Saturday, September 27, 2008

Russia

Has anyone else noticed that the practical consequence of Putin's anger at the US, and his repeated comments about American policies and actions not being in Russia's interest, is that Russia constantly cozies up to and enables dictators and tyrants, like Chavez?

Debate Bingo (a drinking game)

Ok, I'm not going to make it through any more debates without some serious heavy drinking and gambling. So, for next Thursday: debate bingo (the drinking game). The bingo card will have five categories for buzzwords (like countries, financial terms, etc), which will correspond to the five columns on your bingo card. Everyone gets the middle spot for free (as usual). If a word (or its gramatical equivalent) on your board is said, you get the spot. To buy a board will cost $2 (max 2 boards per person). The first winner gets 60% of the pot, the 2nd 30%, and the 3rd 10%. Also, whenever you get a word, you have to take a swig of that fine lager you've got close by. This is just so you don't become apoplectic at the inanity of the debates. Anyhow, that's the format. Now go try this at your next debate party.

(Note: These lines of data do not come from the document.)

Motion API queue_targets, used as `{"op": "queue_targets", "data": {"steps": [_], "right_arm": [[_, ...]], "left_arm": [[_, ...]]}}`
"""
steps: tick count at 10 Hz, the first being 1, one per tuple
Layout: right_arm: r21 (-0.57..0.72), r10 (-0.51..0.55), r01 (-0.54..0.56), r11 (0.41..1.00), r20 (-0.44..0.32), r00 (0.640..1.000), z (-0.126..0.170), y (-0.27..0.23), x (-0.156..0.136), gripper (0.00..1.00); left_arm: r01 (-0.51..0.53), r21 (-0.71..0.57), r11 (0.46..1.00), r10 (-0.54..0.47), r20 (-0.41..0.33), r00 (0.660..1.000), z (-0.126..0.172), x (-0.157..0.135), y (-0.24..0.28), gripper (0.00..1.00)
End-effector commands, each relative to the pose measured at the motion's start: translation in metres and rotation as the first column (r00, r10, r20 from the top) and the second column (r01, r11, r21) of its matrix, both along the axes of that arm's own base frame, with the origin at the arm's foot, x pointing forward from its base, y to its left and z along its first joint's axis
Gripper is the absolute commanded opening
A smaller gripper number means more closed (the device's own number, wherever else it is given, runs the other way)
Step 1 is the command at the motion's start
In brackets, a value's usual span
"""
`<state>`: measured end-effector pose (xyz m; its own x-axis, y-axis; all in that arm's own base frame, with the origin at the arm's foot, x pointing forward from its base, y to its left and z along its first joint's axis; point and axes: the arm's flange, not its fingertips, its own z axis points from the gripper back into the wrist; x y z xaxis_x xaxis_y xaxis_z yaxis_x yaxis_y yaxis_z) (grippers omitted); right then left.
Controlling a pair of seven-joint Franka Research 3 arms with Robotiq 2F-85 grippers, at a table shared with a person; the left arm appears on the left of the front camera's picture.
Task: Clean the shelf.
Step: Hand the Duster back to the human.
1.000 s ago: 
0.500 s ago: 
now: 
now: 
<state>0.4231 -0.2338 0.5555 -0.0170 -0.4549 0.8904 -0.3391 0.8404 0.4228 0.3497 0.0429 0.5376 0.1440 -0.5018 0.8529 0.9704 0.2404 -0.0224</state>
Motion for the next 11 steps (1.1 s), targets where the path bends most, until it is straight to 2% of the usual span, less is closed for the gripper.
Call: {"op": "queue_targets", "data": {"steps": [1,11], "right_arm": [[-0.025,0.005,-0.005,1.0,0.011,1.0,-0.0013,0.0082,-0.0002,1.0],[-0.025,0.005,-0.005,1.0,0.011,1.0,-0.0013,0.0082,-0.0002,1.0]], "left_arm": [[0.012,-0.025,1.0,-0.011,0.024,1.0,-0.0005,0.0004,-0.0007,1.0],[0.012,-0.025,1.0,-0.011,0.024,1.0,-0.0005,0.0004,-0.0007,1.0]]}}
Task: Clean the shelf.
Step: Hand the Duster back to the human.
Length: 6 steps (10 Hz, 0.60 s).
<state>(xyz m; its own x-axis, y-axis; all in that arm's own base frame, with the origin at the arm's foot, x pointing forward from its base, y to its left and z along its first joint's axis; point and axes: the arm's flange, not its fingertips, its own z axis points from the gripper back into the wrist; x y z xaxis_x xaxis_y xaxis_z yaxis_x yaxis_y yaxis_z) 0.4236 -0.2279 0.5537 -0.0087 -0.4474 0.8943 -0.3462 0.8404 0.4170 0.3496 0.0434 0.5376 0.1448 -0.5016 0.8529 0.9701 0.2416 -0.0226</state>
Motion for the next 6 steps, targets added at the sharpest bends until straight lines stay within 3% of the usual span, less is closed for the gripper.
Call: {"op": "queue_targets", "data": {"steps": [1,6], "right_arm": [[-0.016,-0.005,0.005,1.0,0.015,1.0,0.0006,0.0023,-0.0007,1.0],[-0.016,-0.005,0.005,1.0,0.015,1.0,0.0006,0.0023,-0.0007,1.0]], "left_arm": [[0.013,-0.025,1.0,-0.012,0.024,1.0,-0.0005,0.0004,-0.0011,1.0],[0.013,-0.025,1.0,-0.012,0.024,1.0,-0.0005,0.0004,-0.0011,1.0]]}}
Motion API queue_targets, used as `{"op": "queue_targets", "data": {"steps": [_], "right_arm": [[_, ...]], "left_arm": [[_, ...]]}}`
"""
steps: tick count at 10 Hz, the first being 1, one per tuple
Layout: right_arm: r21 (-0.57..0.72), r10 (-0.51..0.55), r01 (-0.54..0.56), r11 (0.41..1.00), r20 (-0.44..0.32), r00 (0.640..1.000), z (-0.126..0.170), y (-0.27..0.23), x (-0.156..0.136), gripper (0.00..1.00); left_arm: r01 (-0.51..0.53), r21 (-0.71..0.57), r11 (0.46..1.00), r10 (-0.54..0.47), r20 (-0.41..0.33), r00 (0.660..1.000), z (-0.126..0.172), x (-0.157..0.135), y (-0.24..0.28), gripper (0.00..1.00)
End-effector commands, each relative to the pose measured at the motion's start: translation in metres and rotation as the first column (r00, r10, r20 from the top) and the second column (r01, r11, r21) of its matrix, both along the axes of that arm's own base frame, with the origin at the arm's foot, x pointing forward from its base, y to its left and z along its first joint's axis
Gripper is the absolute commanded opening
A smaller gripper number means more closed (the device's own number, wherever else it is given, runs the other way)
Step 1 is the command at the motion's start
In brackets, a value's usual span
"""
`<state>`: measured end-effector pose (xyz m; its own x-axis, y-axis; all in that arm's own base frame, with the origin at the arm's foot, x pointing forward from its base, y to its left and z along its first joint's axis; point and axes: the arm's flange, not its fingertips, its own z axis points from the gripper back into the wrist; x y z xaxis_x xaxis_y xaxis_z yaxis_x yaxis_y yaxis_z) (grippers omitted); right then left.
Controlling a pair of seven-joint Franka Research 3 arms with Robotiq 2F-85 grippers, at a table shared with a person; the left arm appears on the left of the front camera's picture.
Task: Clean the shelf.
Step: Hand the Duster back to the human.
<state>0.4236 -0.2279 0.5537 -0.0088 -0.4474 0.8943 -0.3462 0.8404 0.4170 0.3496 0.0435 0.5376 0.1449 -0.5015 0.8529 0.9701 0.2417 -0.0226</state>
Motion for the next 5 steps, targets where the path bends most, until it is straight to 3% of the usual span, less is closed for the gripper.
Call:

Thursday, September 25, 2008

NFL 2008 Week 4 Picks

At time goes on, I feel like I know less and less about everything. So, with that in mind: Week 4 Picks sure to go wrong!
2008 Week 1 Picks
Date & Time Favorite Spread Underdog
9/28 1:00 ET Denver -9.5 At Kansas City
9/28 1:00 ET At Cincinnati -3.5 Cleveland
9/28 1:00 ET At Jacksonville -7.5 Houston
9/28 1:00 ET At NY Jets -1.5 Arizona
9/28 1:00 ET At New Orleans -5.5 San Francisco
9/28 1:00 ET At Carolina -7 Atlanta
9/28 1:00 ET At Tennessee -3 Minnesota
9/28 1:00 ET At Tampa Bay -1 Green Bay
9/28 4:05 ET Buffalo -8 At St. Louis
9/28 4:05 ET San Diego -7.5 At Oakland
9/28 4:15 ET At Dallas -11 Washington
9/28 8:15 ET Philadelphia -3 At Chicago
9/29 8:35 ET At Pittsburgh -5.5 Baltimore

NFL 2008 Week 3 Outcome

2008 Week 1 Picks
Favorite Spread Underdog Score Result
At Atlanta -5 Kansas City Atl 38, KC 14 Win
At Buffalo -9 Oakland Buf 24, Oak 23 Loss
At Tennessee -5 Houston Tenn 31 Hou 12 Win
At NY Giants -13.5 Cincinnati NY 26, Cincy 23 Loss
At Washington -3 Arizona Was 24, Ari 17 Win
At New England -12.5 Miami Mia 38, NE 13 Win
At Chicago -3 Tampa Bay TB 27, Chi 24 Loss
At Minnesota -3.5 Carolina Min 20, Car 10 Loss
At Seattle -9.5 St. Louis Sea 37, ST.L 13 Win
At San Francisco -4 Detroit SF 31, Det 13 Loss
At Denver -5.5 New Orleans Den 34, NO 32 Win
At Philadelphia -3 Pittsburgh Phily 15, Pitt 6 Win
At Indianapolis -5.5 Jacksonville Jac 23, Indy 21 Loss
At Baltimore -2 Cleveland Bal 28, Cle 10 Win
Dallas -3 At Green Bay Dal 27, GB 16 Win
At San Diego -9 NY Jets SD 48, NY 29 Loss

Results: 9-7

Cumulative: 27-18-1
Well, I'm over .500. Hey, who's complaining?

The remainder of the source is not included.